### TASK GOAL
Examine each line of the data, and copy the ones containing "below".

### DATA RECORDS
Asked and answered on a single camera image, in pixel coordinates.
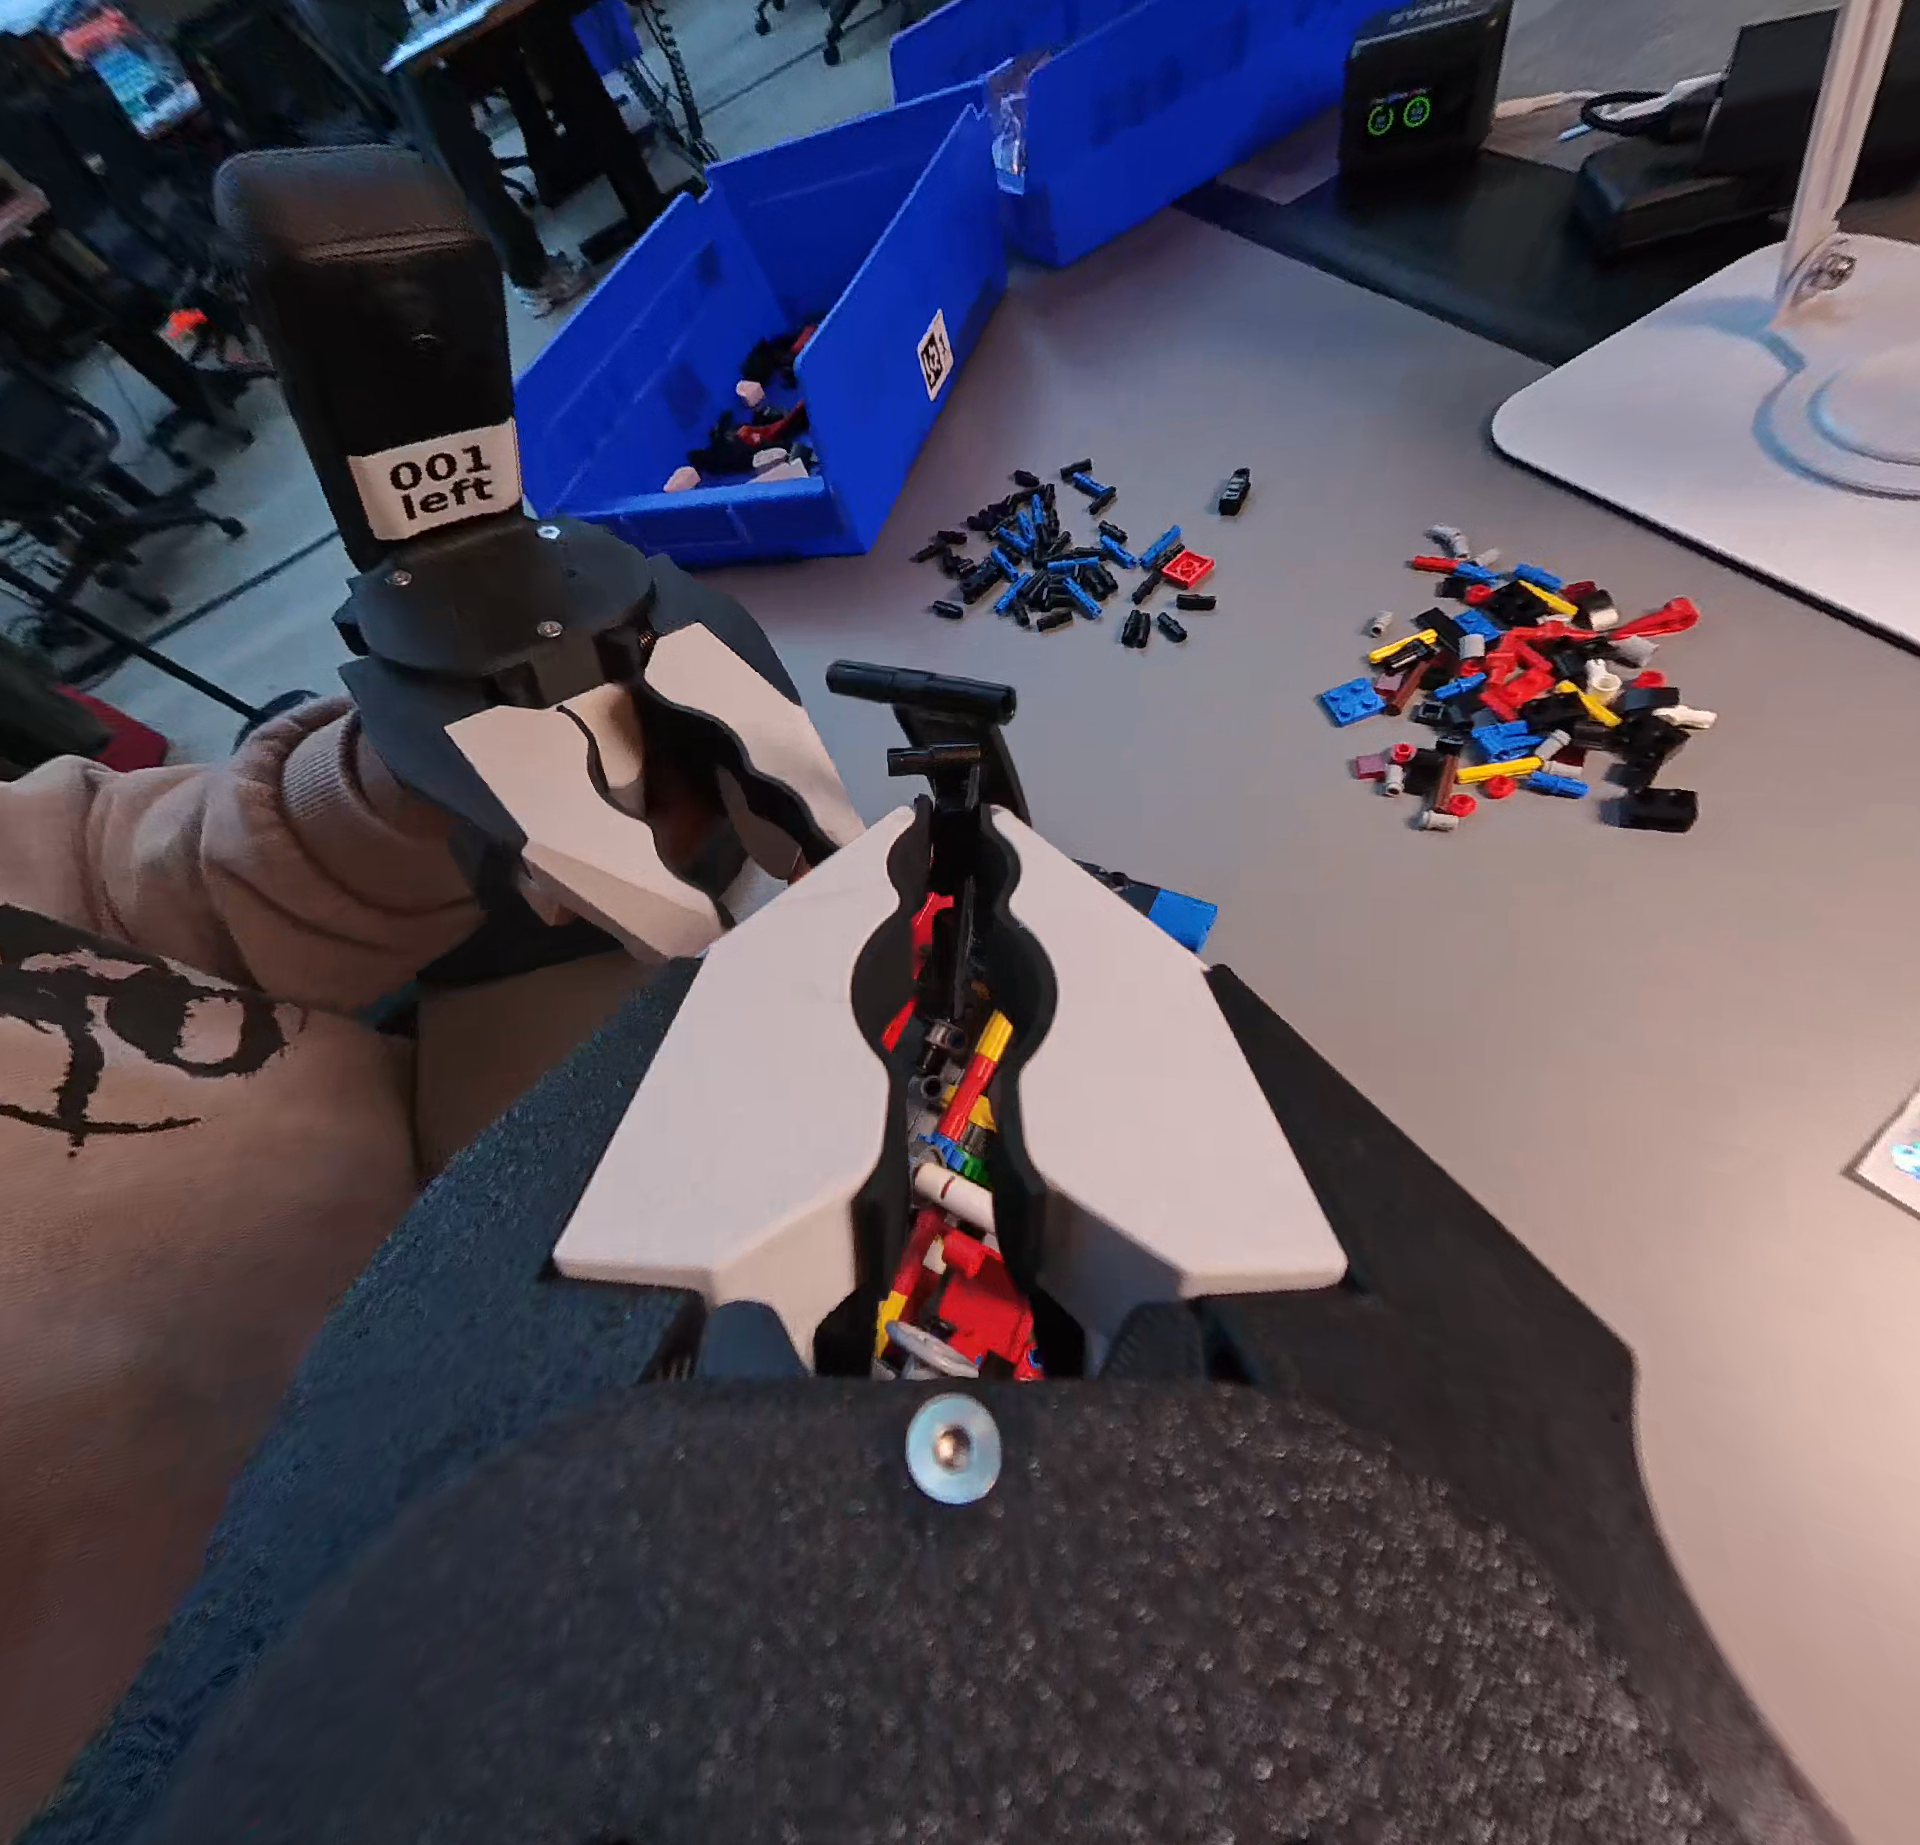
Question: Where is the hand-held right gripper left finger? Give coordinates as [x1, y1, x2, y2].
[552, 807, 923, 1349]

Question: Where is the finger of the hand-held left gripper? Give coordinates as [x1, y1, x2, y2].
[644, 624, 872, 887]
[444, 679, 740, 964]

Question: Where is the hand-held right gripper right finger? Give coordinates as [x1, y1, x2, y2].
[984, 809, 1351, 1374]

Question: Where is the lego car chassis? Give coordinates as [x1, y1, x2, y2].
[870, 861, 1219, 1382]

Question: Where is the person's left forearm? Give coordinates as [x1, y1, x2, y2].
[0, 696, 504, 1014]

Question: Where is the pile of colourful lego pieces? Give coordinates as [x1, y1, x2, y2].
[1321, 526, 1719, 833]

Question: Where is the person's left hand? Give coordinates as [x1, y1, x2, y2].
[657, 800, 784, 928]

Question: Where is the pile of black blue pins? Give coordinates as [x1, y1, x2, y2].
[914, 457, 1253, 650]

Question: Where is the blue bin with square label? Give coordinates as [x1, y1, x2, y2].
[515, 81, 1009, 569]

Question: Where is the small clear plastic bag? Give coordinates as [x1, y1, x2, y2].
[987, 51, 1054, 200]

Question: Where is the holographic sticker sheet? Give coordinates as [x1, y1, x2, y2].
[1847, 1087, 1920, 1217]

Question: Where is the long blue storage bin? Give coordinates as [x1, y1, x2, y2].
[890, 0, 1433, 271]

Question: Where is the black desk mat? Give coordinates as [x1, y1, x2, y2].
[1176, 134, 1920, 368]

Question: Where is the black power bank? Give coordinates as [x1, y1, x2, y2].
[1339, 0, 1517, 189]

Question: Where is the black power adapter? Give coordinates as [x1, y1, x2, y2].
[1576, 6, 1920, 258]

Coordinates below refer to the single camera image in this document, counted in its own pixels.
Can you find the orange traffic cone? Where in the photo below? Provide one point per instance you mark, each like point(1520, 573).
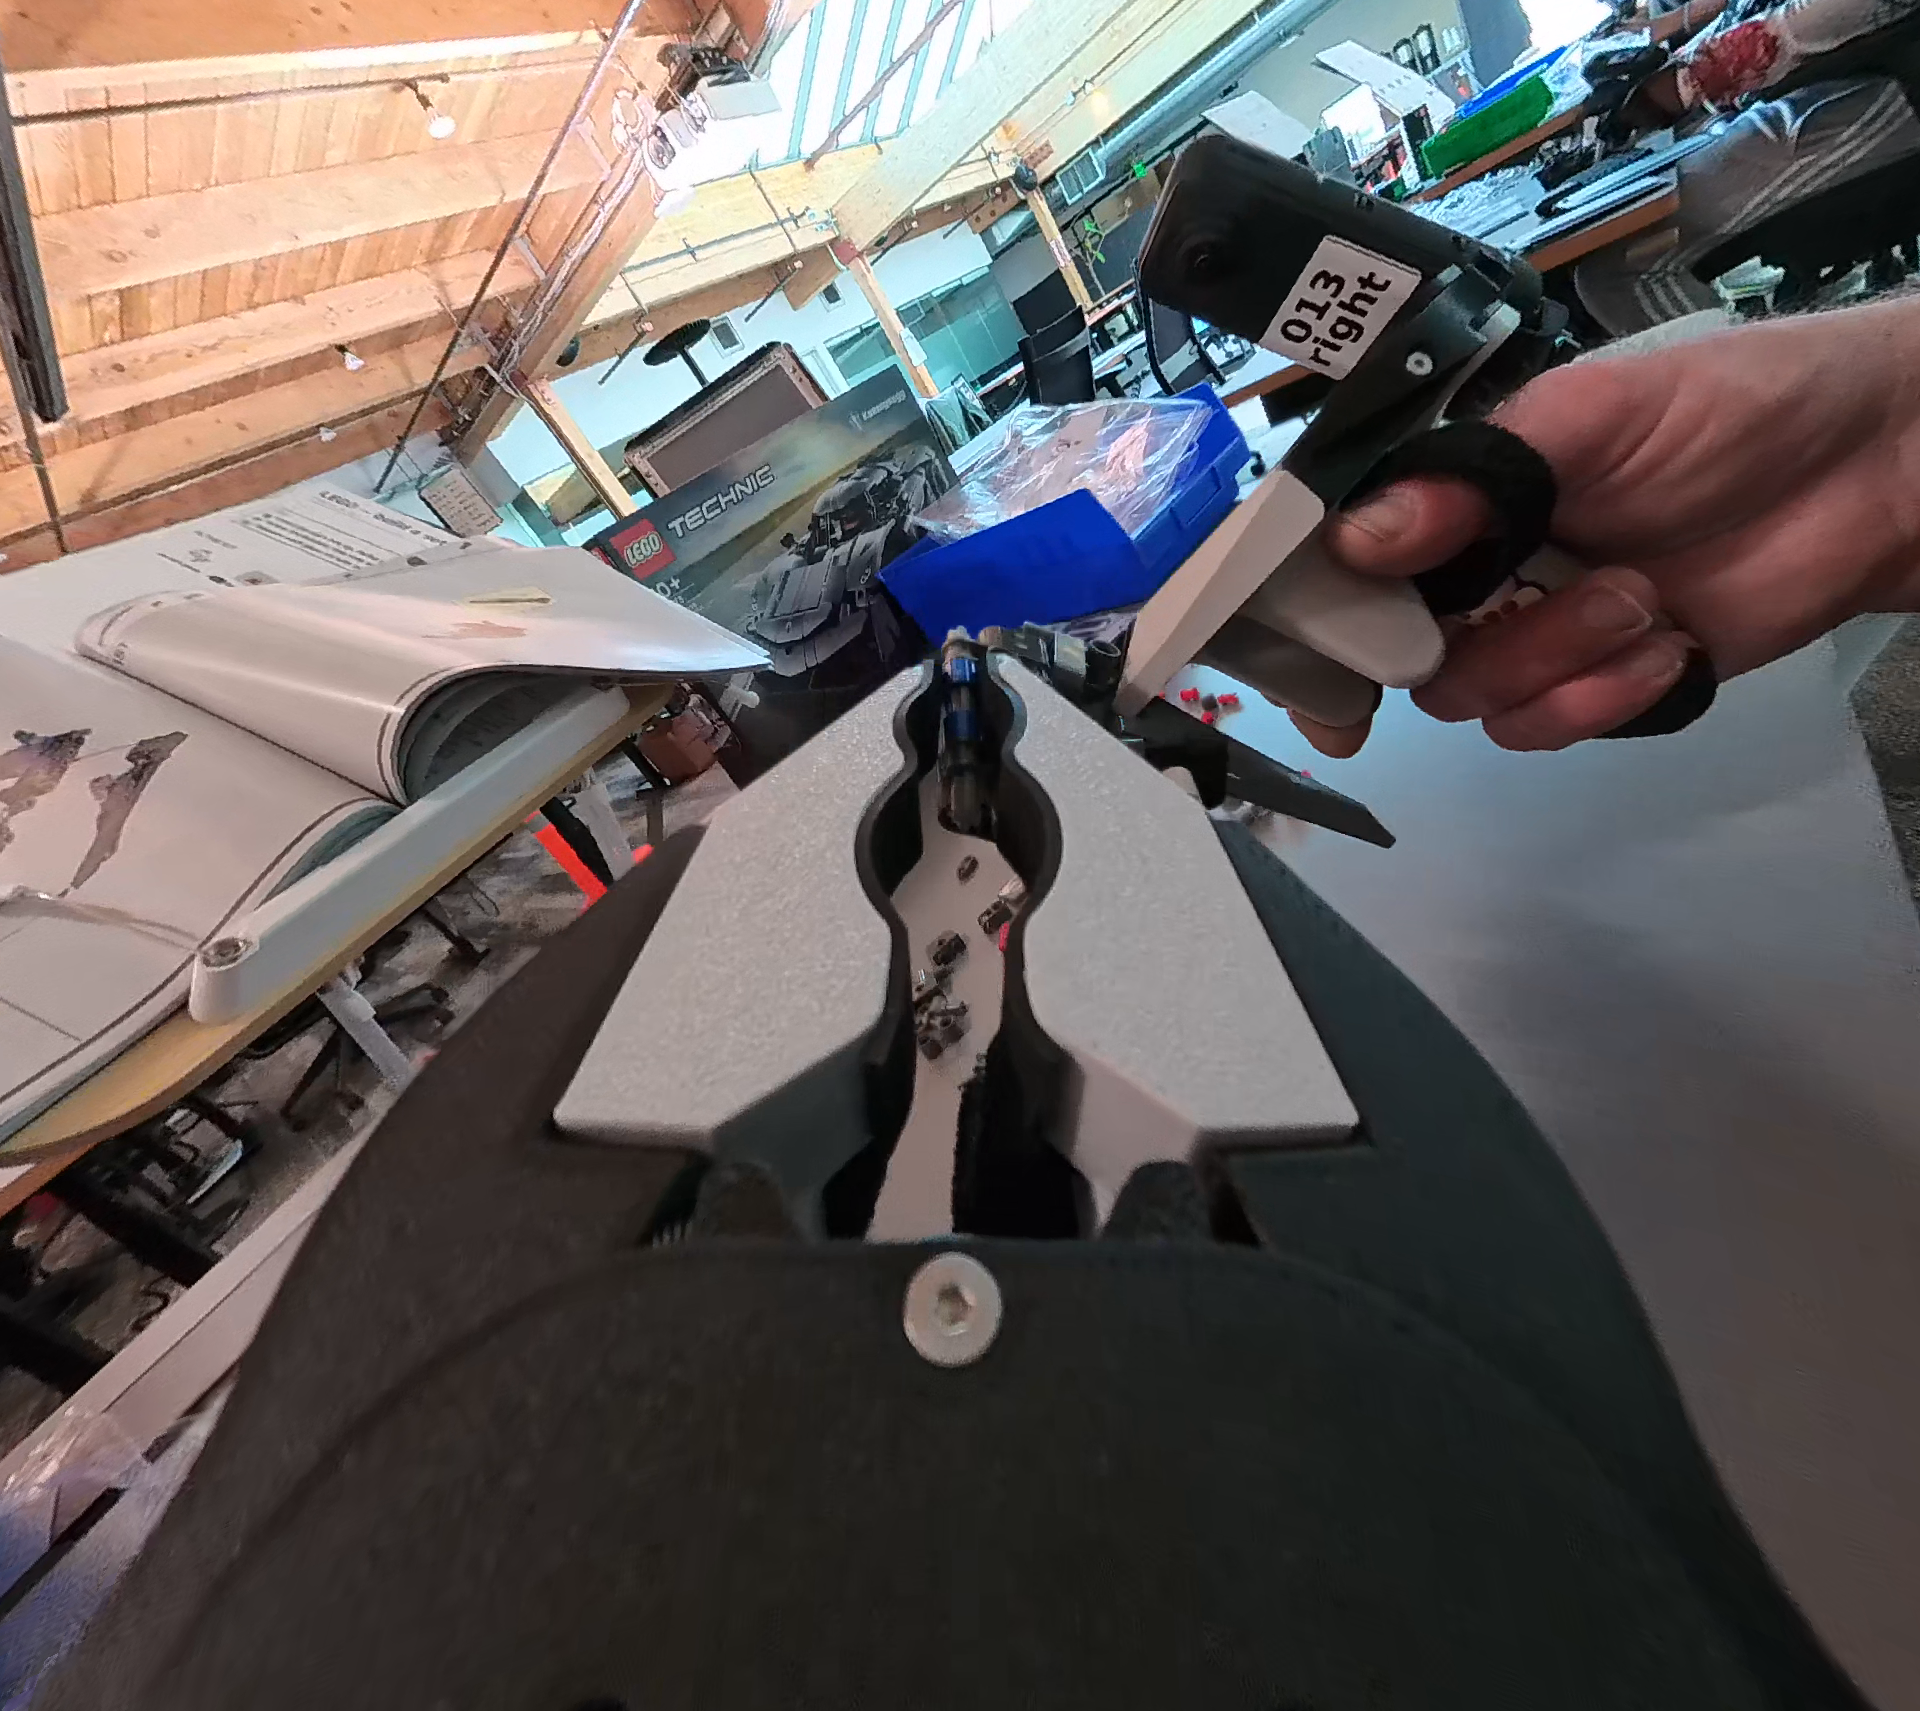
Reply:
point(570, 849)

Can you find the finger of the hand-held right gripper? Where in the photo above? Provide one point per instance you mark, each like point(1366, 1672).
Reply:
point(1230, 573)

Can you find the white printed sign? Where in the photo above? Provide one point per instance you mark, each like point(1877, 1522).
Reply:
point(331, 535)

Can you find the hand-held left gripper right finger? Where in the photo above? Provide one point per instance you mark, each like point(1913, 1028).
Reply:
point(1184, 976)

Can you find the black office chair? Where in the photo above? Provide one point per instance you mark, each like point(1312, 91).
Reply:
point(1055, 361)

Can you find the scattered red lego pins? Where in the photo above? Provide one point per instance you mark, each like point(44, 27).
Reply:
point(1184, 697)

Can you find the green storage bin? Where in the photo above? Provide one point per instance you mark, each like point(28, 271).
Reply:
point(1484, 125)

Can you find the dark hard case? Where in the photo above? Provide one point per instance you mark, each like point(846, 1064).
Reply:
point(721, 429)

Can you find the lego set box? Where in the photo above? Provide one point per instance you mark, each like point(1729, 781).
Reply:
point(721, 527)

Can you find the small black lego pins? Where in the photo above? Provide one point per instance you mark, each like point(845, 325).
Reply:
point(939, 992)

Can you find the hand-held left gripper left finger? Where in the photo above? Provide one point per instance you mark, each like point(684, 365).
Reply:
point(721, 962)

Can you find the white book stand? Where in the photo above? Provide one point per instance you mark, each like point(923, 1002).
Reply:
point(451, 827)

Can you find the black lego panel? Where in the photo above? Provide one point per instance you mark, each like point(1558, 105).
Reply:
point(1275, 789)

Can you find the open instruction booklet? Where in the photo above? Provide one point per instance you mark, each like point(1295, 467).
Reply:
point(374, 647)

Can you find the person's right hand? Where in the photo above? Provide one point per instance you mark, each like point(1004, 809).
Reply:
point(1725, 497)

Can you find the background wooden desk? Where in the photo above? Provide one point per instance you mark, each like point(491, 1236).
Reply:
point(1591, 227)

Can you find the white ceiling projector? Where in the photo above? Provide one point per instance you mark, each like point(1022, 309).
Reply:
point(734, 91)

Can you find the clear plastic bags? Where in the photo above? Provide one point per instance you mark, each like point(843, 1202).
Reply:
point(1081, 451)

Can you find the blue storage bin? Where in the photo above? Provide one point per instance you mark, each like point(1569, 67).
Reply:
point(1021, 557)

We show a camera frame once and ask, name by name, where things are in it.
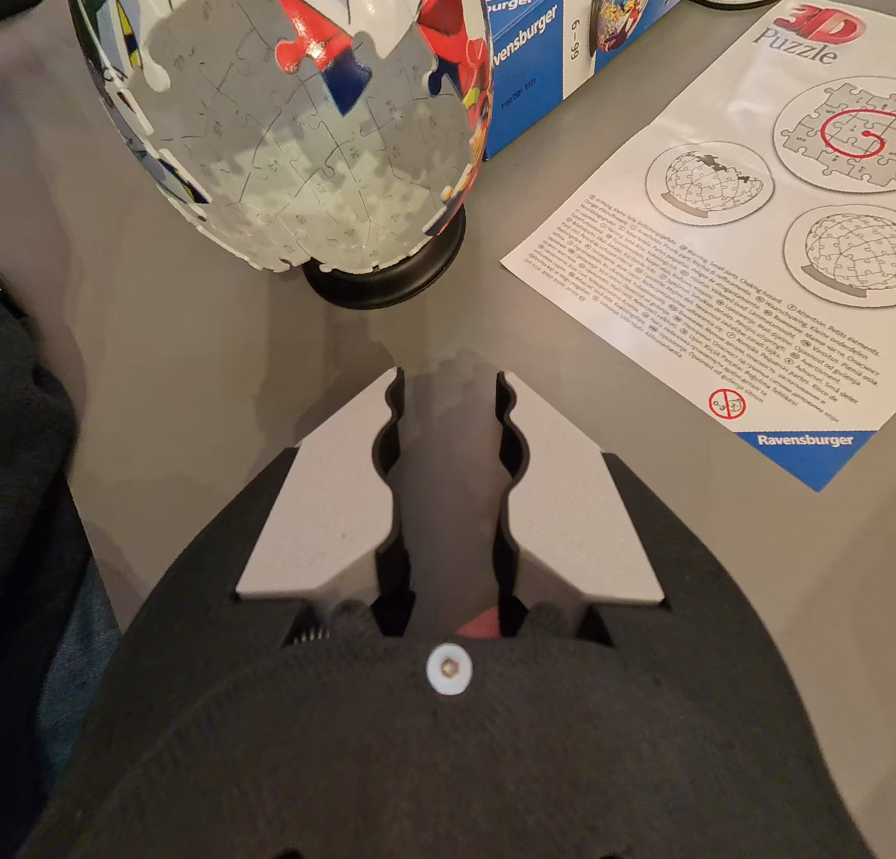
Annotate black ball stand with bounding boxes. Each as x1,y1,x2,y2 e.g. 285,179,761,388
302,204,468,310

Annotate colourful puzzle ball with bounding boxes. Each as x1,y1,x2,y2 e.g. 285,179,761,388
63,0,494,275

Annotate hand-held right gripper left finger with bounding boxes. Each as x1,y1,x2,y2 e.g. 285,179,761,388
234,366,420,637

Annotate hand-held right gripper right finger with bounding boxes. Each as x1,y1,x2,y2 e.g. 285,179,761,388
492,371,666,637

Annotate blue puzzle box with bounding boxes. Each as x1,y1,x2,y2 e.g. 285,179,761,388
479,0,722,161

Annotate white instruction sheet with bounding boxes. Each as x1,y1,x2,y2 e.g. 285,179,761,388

### RESPONSE BOX
Coordinates below refer to the single camera image in this document, counted in its own pixels.
Can you find the orange traffic cone? Where in the photo below? Provide one point per instance you mark, each like point(1520, 573).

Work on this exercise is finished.